Recorded data:
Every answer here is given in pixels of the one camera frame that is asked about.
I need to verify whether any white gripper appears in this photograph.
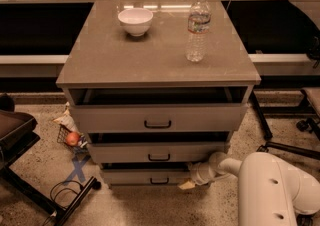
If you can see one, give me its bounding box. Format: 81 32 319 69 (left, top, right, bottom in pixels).
178 162 216 190

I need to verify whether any white ceramic bowl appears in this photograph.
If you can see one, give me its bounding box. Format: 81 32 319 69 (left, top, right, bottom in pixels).
118 8 153 37

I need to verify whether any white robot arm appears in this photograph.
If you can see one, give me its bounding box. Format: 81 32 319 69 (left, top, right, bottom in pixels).
179 152 320 226

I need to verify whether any red apple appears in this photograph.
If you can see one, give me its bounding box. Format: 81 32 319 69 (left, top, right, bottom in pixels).
65 132 80 146

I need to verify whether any black chair left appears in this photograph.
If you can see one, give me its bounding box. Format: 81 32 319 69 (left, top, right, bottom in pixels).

**Problem description**
Find every line in the records that holds the word "white", then state the count alone.

**Exercise result**
3